His groan brought Angeline to his side, a look of worry on her face. Around him, his teammates mumbled semiconsciously.
“Kurt, ‘ow are you feeling?”
“Okay, I guess. But better now that you’re here.”
She smiled and ran her hand along the side of his face, just like she did that day they met; with the same gentle touch; the same sparkling green eyes; the same connection that they had always shared. She still didn’t flinch at his tail. Kurt couldn’t help but smile through the pain. “I feel like I ‘ave known you forever, Kurt. I can’t explain it.”
“I can, Fire Fox. From the School.”
“Fire Fox?” Her smile disappeared immediately. The hair on her tail stood on end as she retreated from him slowly, her glance darting back and forth nervously, wildly, as though she were filled with fear and anger and madness. A growl from deep within her throat that he had only heard once before echoed in the small dome, filling him with the same long-ago fear. “You’re from the school.” Hurt and rage filled her eyes before being finally replaced by a cold, hard look flooding rapidly in. She looked neither angry nor sad nor betrayed - just distant. He realized that this is how she must have looked before she killed the man, primal but detached. Without warning fire leapt from her body, illuminating herself and the inside of the dome with it’s bright blue light.
He tried to explain who he was to her but couldn’t find the words, she wasn’t listening anyway. Her entire energy was focused on the fire. Behind Angeline, the wall of the dome was starting to sag from the intense heat which washed over them all like an unpleasant shower. Kurt heard the confused and indistinct mutters of his friends waking and knew he had to do something. She would kill them all if the dome collapsed.

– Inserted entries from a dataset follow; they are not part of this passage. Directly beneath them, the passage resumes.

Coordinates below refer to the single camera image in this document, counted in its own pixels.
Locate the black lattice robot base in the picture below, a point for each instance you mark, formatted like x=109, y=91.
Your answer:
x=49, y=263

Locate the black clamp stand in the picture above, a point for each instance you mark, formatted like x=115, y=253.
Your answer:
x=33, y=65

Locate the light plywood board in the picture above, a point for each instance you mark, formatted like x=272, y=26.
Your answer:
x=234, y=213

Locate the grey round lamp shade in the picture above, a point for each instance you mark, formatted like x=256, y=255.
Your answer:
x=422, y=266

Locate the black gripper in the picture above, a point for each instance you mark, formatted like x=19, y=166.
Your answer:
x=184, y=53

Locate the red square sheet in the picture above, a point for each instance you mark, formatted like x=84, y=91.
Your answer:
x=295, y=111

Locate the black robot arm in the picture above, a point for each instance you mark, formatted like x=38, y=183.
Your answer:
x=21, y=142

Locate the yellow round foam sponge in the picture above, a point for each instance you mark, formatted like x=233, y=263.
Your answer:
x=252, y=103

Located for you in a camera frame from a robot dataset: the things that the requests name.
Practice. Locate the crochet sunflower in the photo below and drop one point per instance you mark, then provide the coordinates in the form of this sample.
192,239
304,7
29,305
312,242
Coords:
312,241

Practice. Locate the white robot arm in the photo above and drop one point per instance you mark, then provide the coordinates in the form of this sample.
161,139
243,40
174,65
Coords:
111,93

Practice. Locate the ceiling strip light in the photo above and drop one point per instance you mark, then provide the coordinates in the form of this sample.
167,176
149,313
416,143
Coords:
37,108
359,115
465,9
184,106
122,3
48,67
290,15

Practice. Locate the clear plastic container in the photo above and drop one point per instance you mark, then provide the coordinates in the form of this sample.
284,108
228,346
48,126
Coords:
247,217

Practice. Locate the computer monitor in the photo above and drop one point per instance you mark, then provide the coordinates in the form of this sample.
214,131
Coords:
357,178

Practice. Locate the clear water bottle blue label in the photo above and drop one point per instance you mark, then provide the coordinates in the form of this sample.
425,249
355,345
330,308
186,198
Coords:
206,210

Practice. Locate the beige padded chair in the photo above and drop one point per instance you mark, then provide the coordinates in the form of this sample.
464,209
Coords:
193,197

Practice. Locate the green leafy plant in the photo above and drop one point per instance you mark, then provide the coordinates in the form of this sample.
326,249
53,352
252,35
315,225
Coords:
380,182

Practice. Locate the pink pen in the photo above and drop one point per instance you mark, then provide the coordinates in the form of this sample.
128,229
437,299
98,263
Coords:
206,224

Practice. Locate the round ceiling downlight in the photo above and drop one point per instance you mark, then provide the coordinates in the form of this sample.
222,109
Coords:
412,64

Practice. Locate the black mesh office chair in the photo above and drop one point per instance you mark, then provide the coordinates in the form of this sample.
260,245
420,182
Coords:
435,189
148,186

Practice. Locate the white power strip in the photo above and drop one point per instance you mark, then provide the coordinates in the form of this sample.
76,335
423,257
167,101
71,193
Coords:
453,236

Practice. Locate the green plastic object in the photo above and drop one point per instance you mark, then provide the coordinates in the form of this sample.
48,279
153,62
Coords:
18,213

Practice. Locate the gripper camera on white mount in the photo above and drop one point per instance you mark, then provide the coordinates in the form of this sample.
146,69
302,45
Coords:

Angeline let out a cry which should have never come from a human - lost, animalistic, uncontrolled. It wasn’t her anymore. The school had broken her in the end. He had to save her, as she had saved him so many years ago. It was for the best. His hand closed over the rough spike, warm from the fire it surrounded, and he pulled it from the ground. It was for the best.
His throat was dry and his whole body was shaking from what he was about to do. Would he even be able to? He looked at her one last time before shutting his eyes tightly. She was still beautiful, but it was a cold beauty now. She was nothing without the warmth, the compassion, the perfection which eventually led to her to snap. He had to do it. The teleportation was both profoundly fast and slow all at once. He felt a warm liquid spill over his hands as the spike pierced the tender flesh. He was going to be sick.
Kurt opened his eyes. At first her expression didn’t change, as though she hadn’t been affected by what had just happened. Then her eyes widened and the violent cry stopped, replaced by a gasp. It seemed as if she were inhaling forever, the blood dribbling out of her open mouth, down her face. She fell forward onto him - coughing, choking, gasping. He felt her body go limp in his arms and then he collapsed on the ground with her. Hot tears stung his eyes. He just didn’t have the strength to support himself anymore. Overhead, he heard a strange yet familiar humming sound. All at once he recognized it. It was the professor in the jet.